The listing must be copied out in full and exactly; no images go with it.

** Data extract **
============================================================
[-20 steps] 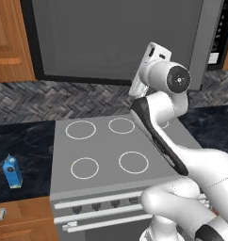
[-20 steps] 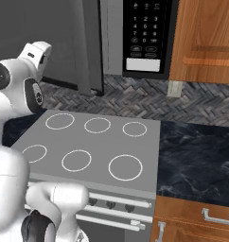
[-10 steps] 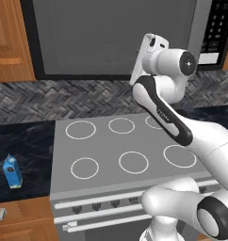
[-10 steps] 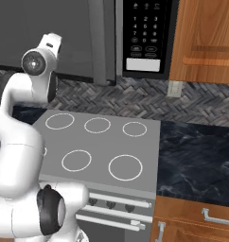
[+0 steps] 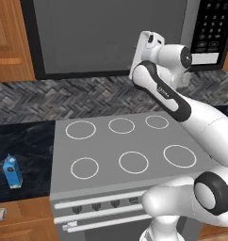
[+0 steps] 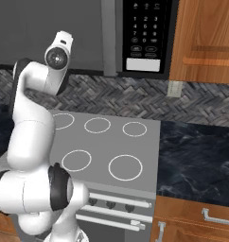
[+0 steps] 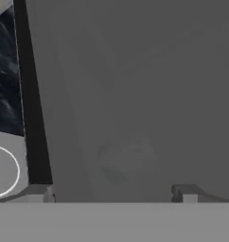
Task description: Place the microwavable item in the microwave. Then, close the microwave door and press the start button.
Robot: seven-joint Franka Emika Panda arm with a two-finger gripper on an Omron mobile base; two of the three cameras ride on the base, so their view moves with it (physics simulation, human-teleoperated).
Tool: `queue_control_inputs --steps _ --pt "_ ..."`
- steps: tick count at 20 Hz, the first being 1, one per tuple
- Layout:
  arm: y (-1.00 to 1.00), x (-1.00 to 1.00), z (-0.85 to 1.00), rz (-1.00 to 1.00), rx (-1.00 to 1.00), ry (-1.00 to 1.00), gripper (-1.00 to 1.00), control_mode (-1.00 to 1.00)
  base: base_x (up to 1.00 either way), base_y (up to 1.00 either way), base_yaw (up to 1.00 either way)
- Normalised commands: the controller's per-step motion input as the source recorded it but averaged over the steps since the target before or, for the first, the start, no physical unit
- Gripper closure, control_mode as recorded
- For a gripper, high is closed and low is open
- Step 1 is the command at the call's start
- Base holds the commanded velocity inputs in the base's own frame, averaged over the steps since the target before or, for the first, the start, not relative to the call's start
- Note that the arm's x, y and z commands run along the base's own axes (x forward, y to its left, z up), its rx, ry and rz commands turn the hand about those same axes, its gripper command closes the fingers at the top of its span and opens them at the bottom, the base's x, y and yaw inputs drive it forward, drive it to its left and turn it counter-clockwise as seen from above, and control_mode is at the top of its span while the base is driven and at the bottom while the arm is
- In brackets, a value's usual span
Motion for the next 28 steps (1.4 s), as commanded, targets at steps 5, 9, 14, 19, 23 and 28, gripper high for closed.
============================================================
** The completed task **
[-20 steps] 
[-20 steps] 
[-10 steps] 
[-10 steps] 
[+0 steps] 
[+0 steps] 
[+0 steps] 
Task description: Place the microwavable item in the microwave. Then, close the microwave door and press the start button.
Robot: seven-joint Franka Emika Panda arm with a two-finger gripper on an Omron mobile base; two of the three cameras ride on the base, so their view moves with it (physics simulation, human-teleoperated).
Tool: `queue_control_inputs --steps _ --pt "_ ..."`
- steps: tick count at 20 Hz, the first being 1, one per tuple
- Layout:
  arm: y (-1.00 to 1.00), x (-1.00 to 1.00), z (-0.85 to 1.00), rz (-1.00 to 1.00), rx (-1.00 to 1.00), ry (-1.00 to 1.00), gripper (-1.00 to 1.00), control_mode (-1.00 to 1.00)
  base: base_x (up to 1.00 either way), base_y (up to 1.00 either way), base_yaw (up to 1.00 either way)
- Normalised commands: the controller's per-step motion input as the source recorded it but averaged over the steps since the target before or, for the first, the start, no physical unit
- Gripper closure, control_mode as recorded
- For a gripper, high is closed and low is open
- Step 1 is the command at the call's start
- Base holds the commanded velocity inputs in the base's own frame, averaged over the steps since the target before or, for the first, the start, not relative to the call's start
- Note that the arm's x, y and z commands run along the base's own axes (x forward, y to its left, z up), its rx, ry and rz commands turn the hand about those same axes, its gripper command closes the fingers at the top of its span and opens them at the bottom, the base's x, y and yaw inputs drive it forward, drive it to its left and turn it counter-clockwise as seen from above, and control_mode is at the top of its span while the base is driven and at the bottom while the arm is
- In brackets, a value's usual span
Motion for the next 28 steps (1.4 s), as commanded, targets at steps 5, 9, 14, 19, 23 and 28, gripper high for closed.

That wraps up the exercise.